As protease, acidic protease orientase AY and alkaline protease orientase 22BF were used, and the pH of the reaction solution was 4 and 8.8, respectively.

(8-2) Table 8 shows the results. The concentration in Table 8 is the peptide concentration (% by weight) in the solid content.

Arg-Leu was most efficiently produced by a 6 hour degradation reaction with orientase 22BF. Val-Gln was most efficiently produced by the degradation reaction with orientase AY for 45 hours.

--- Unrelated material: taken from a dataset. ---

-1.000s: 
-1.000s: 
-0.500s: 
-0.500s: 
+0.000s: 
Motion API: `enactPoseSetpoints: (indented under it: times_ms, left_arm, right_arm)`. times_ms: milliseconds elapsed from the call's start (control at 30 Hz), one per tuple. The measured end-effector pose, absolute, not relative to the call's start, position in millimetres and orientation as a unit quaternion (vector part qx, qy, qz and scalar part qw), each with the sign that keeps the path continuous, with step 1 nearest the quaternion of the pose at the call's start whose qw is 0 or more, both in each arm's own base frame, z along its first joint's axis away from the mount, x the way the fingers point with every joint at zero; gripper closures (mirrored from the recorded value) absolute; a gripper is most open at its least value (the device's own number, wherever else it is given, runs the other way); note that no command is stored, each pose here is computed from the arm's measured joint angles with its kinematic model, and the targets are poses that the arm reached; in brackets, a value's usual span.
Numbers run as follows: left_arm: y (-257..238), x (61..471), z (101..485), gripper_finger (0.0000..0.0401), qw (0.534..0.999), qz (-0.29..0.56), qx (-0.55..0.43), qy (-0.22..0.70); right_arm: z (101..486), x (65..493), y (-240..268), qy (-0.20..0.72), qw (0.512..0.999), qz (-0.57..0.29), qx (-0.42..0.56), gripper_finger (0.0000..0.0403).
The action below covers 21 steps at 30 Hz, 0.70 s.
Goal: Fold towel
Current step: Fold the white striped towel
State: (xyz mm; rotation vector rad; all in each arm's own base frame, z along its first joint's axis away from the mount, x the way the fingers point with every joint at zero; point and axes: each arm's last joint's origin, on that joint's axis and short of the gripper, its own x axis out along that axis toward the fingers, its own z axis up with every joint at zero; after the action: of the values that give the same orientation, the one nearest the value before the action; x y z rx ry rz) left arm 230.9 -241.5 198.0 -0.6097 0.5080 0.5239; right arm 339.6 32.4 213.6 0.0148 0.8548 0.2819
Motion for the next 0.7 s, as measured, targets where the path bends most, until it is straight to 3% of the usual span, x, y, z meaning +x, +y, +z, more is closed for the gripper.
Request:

  Since the peptide used in the present invention effectively improves lipid metabolism, it can be suitably used as a pharmaceutical, health functional food or the like.

Claims (8)

  Arg-Leu, Val-Gln, Ile-Tyr, Phe-Trp, Glu-Cys-Gly, Ile-Asn, Tyr-Pro, Leu-Asn, Gly-Ile, Pro-Arg, Pro-Trp, Tyr-Gly, A lipid metabolism improving agent comprising at least one peptide selected from the group consisting of Ile-Trp, Pro-Tyr, and Ile-Lys-Pro-Pro.   The lipid metabolism improving agent according to claim 1, wherein the lipid metabolism improving agent is a cholesterol inhibitory or reducing agent, a hydroxymethylglutaryl-CoA reductase inhibitor, or a sterol regulatory element binding protein inhibitor.   (a) A lipid mixture containing a peptide mixture produced by allowing neutral protease and acidic protease to act on sake lees, or (b) a peptide mixture produced by acting a thermostable neutral protease derived from Bacillus bacteria on sake lees Metabolic improver.   The lipid metabolism improving agent according to claim 3, wherein the lipid metabolism improving agent is a cholesterol suppression or reduction agent, a cholesterol quality improving agent, a hydroxymethylglutaryl-CoA reductase inhibitor, or a sterol regulatory element binding protein inhibitor. .   The lipid metabolism improving agent according to claim 3 or 4, wherein (a) the neutral protease is a neutral protease derived from Bacillus bacteria, and the acidic protease is an acidic protease derived from Aspergillus bacteria.   (a) a peptide mixture produced by allowing neutral protease and acidic protease to act on sake lees, or (b) a TNF containing a peptide mixture produced by causing heat-resistant neutral protease derived from Bacillus bacteria to act on sake lees -α inhibitor.   The TNF-α inhibitor according to claim 6, wherein the neutral protease (a) is a neutral protease derived from Bacillus bacteria, and the acidic protease is an acidic protease derived from Aspergillus bacteria.   A method for producing a peptide having lipid metabolism-improving activity, comprising a step of allowing an acidic protease to act on sake lees for 24 to 48 hours or an alkaline protease to act for 5 to 24 hours.